=== WORK ORDER ===
From the line with "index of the" through the final line, please write out the listing exactly, including both of those lines.

=== COLLECTED MATERIAL ===
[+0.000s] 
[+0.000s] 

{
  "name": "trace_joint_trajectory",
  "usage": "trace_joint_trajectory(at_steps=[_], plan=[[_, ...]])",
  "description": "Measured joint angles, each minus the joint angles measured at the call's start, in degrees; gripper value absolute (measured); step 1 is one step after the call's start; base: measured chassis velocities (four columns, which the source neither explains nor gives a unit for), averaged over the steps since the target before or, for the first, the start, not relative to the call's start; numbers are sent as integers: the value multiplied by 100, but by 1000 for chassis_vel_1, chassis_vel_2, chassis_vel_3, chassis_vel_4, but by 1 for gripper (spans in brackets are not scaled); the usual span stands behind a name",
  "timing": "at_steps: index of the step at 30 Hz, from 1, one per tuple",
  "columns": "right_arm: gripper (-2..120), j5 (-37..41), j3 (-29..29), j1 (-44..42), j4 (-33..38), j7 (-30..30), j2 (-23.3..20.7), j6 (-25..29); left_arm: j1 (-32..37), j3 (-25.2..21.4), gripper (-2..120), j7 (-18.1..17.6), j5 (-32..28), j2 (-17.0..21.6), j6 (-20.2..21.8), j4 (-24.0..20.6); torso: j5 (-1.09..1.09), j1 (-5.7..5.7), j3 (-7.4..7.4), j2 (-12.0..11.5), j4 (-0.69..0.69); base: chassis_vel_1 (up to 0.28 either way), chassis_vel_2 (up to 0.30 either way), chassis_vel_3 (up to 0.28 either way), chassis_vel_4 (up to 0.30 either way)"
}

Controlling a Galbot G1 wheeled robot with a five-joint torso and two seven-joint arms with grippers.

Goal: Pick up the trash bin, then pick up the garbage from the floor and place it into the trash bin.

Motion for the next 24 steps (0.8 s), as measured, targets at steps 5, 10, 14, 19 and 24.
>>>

=== EXPECTED ANSWER ===
  "timing": "at_steps: index of the step at 30 Hz, from 1, one per tuple",
  "columns": "right_arm: gripper (-2..120), j5 (-37..41), j3 (-29..29), j1 (-44..42), j4 (-33..38), j7 (-30..30), j2 (-23.3..20.7), j6 (-25..29); left_arm: j1 (-32..37), j3 (-25.2..21.4), gripper (-2..120), j7 (-18.1..17.6), j5 (-32..28), j2 (-17.0..21.6), j6 (-20.2..21.8), j4 (-24.0..20.6); torso: j5 (-1.09..1.09), j1 (-5.7..5.7), j3 (-7.4..7.4), j2 (-12.0..11.5), j4 (-0.69..0.69); base: chassis_vel_1 (up to 0.28 either way), chassis_vel_2 (up to 0.30 either way), chassis_vel_3 (up to 0.28 either way), chassis_vel_4 (up to 0.30 either way)"
}

Controlling a Galbot G1 wheeled robot with a five-joint torso and two seven-joint arms with grippers.

Goal: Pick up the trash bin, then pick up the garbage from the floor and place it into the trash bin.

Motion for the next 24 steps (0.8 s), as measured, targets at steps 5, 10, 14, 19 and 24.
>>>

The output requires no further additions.